A stack is also used to save the return addresses just before calling a function or a subroutine. So, after this routine finishes, it pops the return address back from the top of the stack and returns it to where it was called from to continue the execution.

While the stack pointer is generally pointing to the current top of the stack, the frame pointer is keeping the address of the top of the stack before the subroutine call, so it can be easily restored after it is returned.

Branches, loops, and conditions

The second feature that processors have is the ability to change the execution flow of a program based on a given condition. In every assembly language, there are multiple comparison instructions and flow control instructions. The flow control instructions can be divided into the following categories:

Unconditional jump: This is a type of instruction that forcefully changes the flow of the execution to another address (without any given condition).
Conditional jump: This is like a logical gate that switches to another branch based on the given condition (such as equal to zero, greater than, or lower than), as shown in the following figure:

Figure 2: An example of a conditional jump

Call: This changes the execution to another function and saves the return address in the stack.

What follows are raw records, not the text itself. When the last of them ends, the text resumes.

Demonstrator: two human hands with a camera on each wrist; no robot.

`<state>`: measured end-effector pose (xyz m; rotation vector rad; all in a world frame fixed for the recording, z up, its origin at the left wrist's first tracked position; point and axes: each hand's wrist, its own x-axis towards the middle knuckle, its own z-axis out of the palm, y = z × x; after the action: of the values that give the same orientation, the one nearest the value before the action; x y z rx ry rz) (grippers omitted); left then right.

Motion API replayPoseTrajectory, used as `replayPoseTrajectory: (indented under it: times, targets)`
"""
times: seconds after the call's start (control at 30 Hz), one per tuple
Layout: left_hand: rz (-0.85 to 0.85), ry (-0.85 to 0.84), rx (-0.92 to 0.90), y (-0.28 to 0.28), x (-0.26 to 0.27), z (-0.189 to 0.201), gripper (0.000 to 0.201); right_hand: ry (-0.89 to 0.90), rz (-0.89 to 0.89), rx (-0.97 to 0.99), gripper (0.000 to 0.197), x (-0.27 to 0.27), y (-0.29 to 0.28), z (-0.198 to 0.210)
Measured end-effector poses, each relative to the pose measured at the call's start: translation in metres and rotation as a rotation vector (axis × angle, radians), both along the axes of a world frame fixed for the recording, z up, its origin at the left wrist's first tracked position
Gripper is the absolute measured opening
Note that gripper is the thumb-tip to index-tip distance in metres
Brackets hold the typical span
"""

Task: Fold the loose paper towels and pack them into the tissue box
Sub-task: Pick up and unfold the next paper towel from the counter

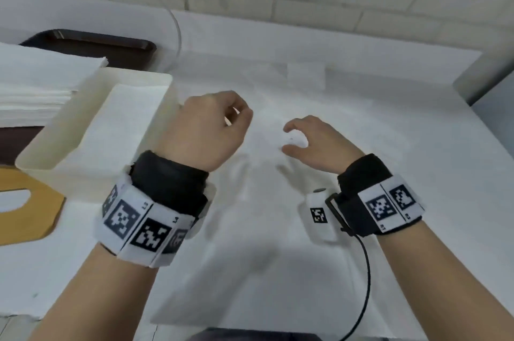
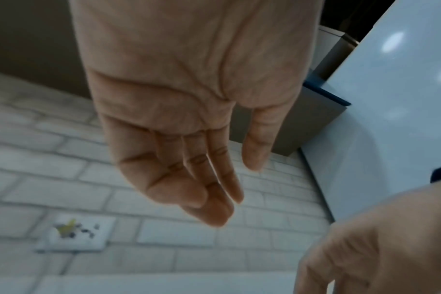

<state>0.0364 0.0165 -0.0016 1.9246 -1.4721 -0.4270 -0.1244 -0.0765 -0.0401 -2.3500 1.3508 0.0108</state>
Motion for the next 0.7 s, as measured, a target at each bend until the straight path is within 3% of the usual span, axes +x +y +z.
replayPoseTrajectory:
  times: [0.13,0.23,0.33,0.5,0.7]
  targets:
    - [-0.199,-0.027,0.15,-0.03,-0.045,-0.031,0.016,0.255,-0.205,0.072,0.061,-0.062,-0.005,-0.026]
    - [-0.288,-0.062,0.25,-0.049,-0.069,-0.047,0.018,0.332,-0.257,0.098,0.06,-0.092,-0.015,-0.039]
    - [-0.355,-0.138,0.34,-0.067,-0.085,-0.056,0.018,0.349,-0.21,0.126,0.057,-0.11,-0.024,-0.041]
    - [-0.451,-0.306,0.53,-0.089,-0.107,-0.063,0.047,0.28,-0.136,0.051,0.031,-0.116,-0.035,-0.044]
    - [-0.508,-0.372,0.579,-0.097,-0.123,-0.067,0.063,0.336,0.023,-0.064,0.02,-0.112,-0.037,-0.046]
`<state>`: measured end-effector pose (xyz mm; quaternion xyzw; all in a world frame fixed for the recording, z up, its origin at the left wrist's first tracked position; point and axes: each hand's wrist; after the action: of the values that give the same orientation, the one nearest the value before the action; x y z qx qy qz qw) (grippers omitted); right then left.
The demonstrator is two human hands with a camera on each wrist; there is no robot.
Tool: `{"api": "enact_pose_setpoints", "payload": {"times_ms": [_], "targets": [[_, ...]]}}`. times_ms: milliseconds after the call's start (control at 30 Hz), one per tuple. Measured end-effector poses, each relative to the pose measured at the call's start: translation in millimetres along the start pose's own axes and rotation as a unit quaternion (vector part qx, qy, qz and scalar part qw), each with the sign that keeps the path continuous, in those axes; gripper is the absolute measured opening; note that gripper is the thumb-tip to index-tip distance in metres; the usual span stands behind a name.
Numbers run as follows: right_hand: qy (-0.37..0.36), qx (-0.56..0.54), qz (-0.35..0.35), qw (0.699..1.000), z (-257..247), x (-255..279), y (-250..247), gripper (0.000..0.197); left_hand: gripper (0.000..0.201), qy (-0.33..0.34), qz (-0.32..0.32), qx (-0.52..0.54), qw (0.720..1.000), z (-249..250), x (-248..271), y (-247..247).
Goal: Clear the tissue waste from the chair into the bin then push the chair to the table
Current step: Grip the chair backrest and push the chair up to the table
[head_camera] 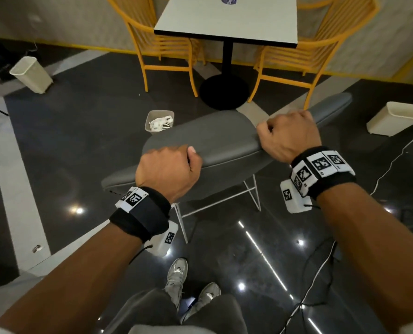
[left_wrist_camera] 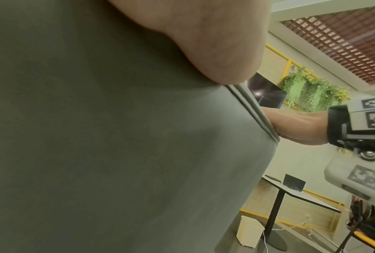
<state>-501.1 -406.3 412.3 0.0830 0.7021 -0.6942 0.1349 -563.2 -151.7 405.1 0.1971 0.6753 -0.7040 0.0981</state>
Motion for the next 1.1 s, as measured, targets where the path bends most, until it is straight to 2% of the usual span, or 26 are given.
{"api": "enact_pose_setpoints", "payload": {"times_ms": [200,367,633,800,900,1100], "targets": [[0.003,0.029,-0.006,1.000,-34,30,-2,0.060,0.037,0.018,-0.006,0.021,1.000,-45,10,-6],[0.002,0.029,0.009,1.000,-79,60,-14,0.063,0.044,0.035,-0.010,0.026,0.999,-98,14,-5],[-0.020,0.017,0.018,0.999,-147,85,-24,0.062,0.040,0.050,0.050,0.054,0.996,-178,-6,5],[-0.033,-0.024,0.018,0.999,-120,78,-22,0.061,0.041,0.060,0.036,0.048,0.996,-180,-13,9],[0.026,0.004,0.023,0.999,-98,74,-24,0.069,0.043,0.059,0.015,0.041,0.997,-182,-10,6],[0.044,0.036,0.054,0.997,-107,83,-16,0.067,0.043,0.055,0.008,0.026,0.998,-195,5,-1]]}}
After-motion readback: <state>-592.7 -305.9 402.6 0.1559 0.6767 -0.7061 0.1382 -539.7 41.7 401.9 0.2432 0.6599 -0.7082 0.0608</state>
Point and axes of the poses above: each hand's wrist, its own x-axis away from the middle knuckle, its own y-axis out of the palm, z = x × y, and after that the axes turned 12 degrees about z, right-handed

Exceptions, interrupts, and communicating with other devices

In assembly language, communication with different hardware devices is done through what's called interrupts.

An interrupt is a signal to the processor sent by the hardware or software indicating that there's something happening or there is a message to be delivered. The processor suspends its current running process, saving its state, and executes a function called an interrupt handler to deal with this interrupt. Interrupts have their own notation and are widely used to communicate with hardware for sending requests and dealing with their responses.

There are two types of interrupts. Hardware interrupts are generally used to handle external events when communicating with hardware. Software interrupts are caused by software, usually by calling a particular instruction. The difference between an interrupt and an exception is that exceptions take place within the processor rather than externally. An example of an operation generating an exception can be a division by zero.